WHAT YOU NEED TO DO.
Repeat the whole listing, keeping each line as it is.

EXERCISE DATA.
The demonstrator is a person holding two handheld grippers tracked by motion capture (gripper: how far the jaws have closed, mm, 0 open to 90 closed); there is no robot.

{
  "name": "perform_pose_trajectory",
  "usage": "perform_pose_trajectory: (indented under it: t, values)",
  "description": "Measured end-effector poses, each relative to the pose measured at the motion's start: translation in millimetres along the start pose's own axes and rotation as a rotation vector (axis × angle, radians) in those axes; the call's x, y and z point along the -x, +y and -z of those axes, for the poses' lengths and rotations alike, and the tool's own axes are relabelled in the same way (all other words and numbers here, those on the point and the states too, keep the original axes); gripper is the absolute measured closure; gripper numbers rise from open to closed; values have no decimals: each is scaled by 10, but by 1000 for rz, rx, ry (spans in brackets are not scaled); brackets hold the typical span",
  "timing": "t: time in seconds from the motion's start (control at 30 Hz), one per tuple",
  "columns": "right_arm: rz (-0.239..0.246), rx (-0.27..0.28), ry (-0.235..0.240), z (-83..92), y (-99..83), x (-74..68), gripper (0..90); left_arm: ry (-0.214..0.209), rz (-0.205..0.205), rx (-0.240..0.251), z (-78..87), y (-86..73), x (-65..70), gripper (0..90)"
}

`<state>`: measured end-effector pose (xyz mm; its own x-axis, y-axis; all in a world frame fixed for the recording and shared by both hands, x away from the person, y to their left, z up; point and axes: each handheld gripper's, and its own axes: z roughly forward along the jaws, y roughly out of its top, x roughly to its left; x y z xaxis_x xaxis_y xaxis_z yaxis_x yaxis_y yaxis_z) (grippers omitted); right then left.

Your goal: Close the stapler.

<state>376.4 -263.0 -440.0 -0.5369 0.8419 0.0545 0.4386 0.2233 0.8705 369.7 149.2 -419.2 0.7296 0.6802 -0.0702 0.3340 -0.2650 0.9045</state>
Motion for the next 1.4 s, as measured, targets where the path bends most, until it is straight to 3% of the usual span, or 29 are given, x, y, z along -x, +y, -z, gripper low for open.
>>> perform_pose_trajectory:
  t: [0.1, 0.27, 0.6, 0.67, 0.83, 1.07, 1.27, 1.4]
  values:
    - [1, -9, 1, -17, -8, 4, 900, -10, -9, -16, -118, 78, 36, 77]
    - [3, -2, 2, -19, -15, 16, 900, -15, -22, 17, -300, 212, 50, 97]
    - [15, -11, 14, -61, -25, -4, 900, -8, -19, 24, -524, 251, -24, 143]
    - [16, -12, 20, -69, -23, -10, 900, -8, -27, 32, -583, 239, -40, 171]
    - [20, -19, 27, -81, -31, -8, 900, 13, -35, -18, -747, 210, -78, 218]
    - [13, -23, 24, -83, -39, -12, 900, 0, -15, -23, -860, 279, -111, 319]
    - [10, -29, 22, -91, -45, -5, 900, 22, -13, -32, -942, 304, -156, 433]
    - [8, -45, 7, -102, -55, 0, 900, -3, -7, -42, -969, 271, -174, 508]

EXERCISE RESPONSE.
The demonstrator is a person holding two handheld grippers tracked by motion capture (gripper: how far the jaws have closed, mm, 0 open to 90 closed); there is no robot.

{
  "name": "perform_pose_trajectory",
  "usage": "perform_pose_trajectory: (indented under it: t, values)",
  "description": "Measured end-effector poses, each relative to the pose measured at the motion's start: translation in millimetres along the start pose's own axes and rotation as a rotation vector (axis × angle, radians) in those axes; the call's x, y and z point along the -x, +y and -z of those axes, for the poses' lengths and rotations alike, and the tool's own axes are relabelled in the same way (all other words and numbers here, those on the point and the states too, keep the original axes); gripper is the absolute measured closure; gripper numbers rise from open to closed; values have no decimals: each is scaled by 10, but by 1000 for rz, rx, ry (spans in brackets are not scaled); brackets hold the typical span",
  "timing": "t: time in seconds from the motion's start (control at 30 Hz), one per tuple",
  "columns": "right_arm: rz (-0.239..0.246), rx (-0.27..0.28), ry (-0.235..0.240), z (-83..92), y (-99..83), x (-74..68), gripper (0..90); left_arm: ry (-0.214..0.209), rz (-0.205..0.205), rx (-0.240..0.251), z (-78..87), y (-86..73), x (-65..70), gripper (0..90)"
}

`<state>`: measured end-effector pose (xyz mm; its own x-axis, y-axis; all in a world frame fixed for the recording and shared by both hands, x away from the person, y to their left, z up; point and axes: each handheld gripper's, and its own axes: z roughly forward along the jaws, y roughly out of its top, x roughly to its left; x y z xaxis_x xaxis_y xaxis_z yaxis_x yaxis_y yaxis_z) (grippers omitted); right then left.

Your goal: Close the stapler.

<state>376.4 -263.0 -440.0 -0.5369 0.8419 0.0545 0.4386 0.2233 0.8705 369.7 149.2 -419.2 0.7296 0.6802 -0.0702 0.3340 -0.2650 0.9045</state>
Motion for the next 1.4 s, as measured, targets where the path bends most, until it is straight to 3% of the usual span, or 29 are given, x, y, z along -x, +y, -z, gripper low for open.
>>> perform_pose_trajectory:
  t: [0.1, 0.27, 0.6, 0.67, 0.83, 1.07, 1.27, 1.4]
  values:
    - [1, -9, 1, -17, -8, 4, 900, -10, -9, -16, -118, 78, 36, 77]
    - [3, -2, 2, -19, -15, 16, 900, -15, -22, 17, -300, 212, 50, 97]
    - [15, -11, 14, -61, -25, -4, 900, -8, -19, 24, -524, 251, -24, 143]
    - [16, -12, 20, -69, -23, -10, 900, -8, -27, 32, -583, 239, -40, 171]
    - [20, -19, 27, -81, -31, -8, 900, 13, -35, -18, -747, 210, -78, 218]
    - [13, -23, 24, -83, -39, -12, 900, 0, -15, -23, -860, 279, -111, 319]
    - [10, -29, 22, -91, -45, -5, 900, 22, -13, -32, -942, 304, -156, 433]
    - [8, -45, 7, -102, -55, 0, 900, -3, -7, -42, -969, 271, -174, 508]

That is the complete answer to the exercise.